WHAT IS NEEDED
If a line in the data below contains "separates", copy it.

AVAILABLE RECORDS
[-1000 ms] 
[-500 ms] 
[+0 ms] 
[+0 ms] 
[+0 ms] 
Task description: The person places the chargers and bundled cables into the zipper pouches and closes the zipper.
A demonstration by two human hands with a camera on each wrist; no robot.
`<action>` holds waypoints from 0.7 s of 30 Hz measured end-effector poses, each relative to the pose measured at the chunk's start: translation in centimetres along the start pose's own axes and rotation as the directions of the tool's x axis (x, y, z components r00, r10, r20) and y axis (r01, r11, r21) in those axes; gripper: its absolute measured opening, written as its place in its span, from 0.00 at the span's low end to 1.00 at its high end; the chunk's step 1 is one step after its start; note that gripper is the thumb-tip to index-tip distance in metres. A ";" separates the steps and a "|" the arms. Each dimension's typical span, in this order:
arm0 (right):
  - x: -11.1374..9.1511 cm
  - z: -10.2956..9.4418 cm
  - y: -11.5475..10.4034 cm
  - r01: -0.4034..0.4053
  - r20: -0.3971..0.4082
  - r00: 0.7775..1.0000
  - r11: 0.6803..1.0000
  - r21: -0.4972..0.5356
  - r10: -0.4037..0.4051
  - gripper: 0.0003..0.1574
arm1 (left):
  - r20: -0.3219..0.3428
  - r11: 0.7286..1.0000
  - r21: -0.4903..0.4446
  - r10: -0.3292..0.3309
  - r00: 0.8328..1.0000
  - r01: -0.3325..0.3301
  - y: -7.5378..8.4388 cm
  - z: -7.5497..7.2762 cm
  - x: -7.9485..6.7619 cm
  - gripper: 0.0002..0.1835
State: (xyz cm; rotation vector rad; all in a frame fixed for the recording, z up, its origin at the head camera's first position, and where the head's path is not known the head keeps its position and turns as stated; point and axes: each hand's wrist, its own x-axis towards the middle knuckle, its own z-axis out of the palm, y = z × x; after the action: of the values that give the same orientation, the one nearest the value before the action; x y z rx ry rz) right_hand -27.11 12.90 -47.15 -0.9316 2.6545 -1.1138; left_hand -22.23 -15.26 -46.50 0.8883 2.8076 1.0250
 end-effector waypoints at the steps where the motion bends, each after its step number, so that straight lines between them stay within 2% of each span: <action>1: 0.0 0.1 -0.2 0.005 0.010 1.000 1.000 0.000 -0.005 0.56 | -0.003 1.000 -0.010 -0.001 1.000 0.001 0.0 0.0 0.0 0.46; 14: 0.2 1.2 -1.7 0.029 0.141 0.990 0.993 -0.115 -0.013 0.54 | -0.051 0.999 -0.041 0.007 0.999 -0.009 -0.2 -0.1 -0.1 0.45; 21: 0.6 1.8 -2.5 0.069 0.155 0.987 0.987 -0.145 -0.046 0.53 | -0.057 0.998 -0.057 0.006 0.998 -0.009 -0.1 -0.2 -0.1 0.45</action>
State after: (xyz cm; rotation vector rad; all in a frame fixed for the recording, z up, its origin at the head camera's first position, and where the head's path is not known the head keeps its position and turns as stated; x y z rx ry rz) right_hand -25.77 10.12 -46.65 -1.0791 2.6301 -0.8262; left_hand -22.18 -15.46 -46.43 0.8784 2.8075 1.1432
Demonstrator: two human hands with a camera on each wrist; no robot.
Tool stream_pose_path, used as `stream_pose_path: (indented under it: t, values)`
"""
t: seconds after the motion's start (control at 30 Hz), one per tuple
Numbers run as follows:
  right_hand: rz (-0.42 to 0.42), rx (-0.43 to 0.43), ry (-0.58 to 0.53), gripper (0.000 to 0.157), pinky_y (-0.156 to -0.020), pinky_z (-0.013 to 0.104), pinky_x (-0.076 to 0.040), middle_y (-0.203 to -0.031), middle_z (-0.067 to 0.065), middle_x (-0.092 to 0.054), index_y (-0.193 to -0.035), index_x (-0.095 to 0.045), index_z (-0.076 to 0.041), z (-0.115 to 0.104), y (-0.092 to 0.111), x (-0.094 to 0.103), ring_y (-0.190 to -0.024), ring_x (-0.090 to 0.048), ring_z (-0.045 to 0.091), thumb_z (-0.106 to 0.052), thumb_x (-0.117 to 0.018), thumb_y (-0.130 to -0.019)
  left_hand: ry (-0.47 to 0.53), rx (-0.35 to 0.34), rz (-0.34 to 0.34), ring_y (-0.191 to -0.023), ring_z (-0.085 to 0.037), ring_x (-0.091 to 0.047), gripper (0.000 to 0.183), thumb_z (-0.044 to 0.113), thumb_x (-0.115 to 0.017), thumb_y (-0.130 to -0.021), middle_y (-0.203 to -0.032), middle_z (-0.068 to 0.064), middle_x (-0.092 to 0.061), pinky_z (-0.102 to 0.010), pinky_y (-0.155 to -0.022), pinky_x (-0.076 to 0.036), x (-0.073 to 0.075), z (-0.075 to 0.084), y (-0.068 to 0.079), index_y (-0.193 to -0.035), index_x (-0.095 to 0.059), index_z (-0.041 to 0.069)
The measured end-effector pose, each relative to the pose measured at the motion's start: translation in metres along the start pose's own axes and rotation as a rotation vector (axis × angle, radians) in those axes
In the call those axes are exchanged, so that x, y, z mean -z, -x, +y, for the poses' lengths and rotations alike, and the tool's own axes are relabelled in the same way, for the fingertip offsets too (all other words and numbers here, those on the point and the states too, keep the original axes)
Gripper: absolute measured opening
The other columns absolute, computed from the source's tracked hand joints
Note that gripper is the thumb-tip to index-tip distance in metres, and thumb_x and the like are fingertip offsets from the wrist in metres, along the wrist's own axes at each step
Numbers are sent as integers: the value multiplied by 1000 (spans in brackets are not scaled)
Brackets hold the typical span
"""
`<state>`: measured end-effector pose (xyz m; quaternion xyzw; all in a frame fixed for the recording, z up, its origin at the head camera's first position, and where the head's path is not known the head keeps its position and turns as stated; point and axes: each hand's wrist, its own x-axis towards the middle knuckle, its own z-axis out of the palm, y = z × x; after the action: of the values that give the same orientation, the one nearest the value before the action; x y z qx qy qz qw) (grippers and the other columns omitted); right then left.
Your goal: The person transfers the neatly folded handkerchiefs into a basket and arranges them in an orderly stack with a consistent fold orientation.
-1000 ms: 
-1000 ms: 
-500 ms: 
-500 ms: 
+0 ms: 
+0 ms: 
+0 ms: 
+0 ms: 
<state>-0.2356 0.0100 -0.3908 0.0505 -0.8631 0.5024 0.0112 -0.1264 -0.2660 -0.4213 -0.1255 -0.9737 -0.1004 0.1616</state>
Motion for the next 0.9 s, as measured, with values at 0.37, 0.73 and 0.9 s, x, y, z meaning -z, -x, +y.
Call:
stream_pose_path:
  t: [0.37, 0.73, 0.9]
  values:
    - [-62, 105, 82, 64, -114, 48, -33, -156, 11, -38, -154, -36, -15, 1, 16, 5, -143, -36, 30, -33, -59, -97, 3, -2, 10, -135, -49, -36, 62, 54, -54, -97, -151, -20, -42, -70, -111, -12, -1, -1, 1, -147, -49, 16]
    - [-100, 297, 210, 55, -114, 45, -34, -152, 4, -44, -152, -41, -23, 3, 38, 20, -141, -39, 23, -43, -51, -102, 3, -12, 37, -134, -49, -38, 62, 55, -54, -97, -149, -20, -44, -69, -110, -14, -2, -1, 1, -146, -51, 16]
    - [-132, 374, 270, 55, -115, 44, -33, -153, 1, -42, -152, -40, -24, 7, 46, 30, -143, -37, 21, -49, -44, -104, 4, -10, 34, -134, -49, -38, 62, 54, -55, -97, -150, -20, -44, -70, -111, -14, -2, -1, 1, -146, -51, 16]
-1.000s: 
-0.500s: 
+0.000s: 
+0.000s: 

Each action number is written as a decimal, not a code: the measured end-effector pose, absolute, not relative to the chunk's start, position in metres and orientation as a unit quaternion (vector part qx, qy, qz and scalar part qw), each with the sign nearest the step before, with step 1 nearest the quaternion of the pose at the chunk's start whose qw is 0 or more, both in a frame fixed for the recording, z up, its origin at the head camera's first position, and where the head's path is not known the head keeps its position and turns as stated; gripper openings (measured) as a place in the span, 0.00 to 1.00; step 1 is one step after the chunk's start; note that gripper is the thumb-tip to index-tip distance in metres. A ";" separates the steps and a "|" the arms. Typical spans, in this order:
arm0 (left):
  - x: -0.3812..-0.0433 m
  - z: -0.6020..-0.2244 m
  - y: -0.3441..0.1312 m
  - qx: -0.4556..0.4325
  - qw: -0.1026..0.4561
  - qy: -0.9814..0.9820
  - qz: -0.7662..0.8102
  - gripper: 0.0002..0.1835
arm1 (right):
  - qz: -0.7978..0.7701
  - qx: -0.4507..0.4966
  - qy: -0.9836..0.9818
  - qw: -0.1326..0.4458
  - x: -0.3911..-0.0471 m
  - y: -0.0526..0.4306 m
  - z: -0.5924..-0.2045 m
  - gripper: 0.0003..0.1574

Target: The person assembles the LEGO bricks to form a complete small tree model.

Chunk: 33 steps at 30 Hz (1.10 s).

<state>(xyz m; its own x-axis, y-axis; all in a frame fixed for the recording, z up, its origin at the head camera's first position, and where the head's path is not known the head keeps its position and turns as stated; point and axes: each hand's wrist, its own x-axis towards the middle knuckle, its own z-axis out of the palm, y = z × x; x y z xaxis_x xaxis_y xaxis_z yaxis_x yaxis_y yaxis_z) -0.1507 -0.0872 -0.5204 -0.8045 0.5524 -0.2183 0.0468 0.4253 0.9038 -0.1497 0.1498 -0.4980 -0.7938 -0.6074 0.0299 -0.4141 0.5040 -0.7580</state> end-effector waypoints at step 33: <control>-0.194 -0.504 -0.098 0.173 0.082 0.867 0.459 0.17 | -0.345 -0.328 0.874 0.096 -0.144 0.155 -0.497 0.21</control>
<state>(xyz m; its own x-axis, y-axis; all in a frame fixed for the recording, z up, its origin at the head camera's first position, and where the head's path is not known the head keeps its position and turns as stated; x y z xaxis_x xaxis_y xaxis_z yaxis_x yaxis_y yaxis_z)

RESPONSE FOR THIS EXERCISE
`<action>` holds waypoints from 0.7 s of 30 Hz measured end-effector poses, each relative to the pose measured at the chunk's start: translation in centimetres along the start pose's own axes and rotation as the directions of the tool's x axis (x, y, z components r00, r10, r20) and y axis (r01, r11, r21) in those axes; gripper: its absolute measured opening, written as its place in its span, from 0.00 at the span's low end to 1.00 at its high end; the chunk's step 1 is one step after its start; note that gripper is the thumb-tip to index-tip distance in metres. A ";" separates the steps and a "|" the arms. Each dimension's typical span, in this order:
Each action number is written as a decimal, not a code: the measured end-effector pose, absolute, not relative to the chunk's start, position in metres and orientation as a unit quaternion (vector part qx, qy, qz and scalar part qw), each with the sign nearest the step before, with step 1 nearest the quaternion of the pose at the chunk's start whose qw is 0 or more, both in a frame fixed for the recording, z up, its origin at the head camera's first position, and where the head's path is not known the head keeps its position and turns as stated; gripper openings (measured) as a place in the span, 0.00 to 1.00; step 1 is one step after the chunk's start; note that gripper is the thumb-tip to index-tip distance in metres. A ";" separates the steps and a "|" the arms. Typical spans, in this order:

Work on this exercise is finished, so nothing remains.